Theorem

Let x, y, z and u be objects. Assume {{x},{x,y}}={{z},{z,u}}. Then we have y=u.

Background

The following background is necessary to understand this theorem.

(.) Let x and y be objects. Then x=y is a proposition.

(.) ∅ is an object.

(.) Let x and y be objects. Then {x}∪y is an object.

(.) We use {x1,...,xn} as shorthand notation for the finite set with elements x1, ..., xn.

Background for Proof

The following background is necessary for the proof.

(.) Let A and x be objects. Then x∈A is a proposition.

(.) Let φ and ψ be propositions. Then φ∨ψ is a proposition.

(.) Let x and y be objects.
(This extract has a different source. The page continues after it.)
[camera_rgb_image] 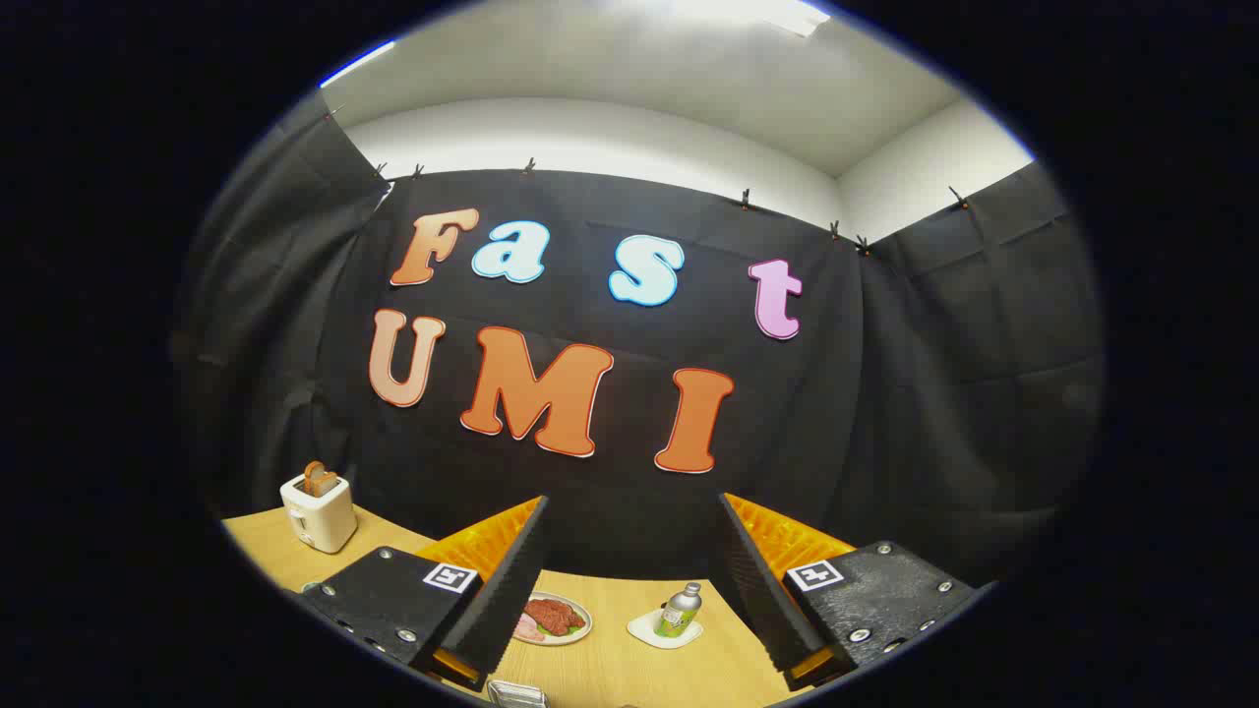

Let φ(x) be a proposition depending on an object x. Assume x=y and φ(x). Then we know φ(y).

(.) Let φ and ψ be propositions. Assume φ∨ψ. Let θ be a proposition. Assume φ implies θ and ψ implies θ. Then we know θ.

(.) Let x and y be objects. Assume x=y. Then we know y=x.

(.) Let x and y be objects. Let φ(x) be a proposition depending on an object x. Assume x=y and φ(y). Then we know φ(x).

(.) Let x and y be objects. Then we know y∈{x,y}.

(.) Let x, y and z be objects. Assume z∈{x,y}. Then we know z=x∨z=y.

(.) Let x, y, z and u be objects. Assume {{x},{x,y}}={{z},{z,u}}. Then we know x=z.

(.) Let x, y, z and u be objects. Assume {{x},{x,y}}={{z},{z,u}} and z=u. Then we know y=u.

(.) Let x, y and z be objects. Assume {x,y}={z}. Then we know x=y.

Proof

Claim: {z,u}={x}∨{z,u}={x,y}.

Proof of Claim: We will show {z,u}∈{{x},{x,y}}. We have {z,u}∈{{z},{z,u}}. Using this and {{x},{x,y}}={{z},{z,u}}, we are done. This completes the proof of the claim.

Consider the case in which {z,u}={x}. Thus z=u. Using this and {{x},{x,y}}={{z},{z,u}}, we conclude y=u.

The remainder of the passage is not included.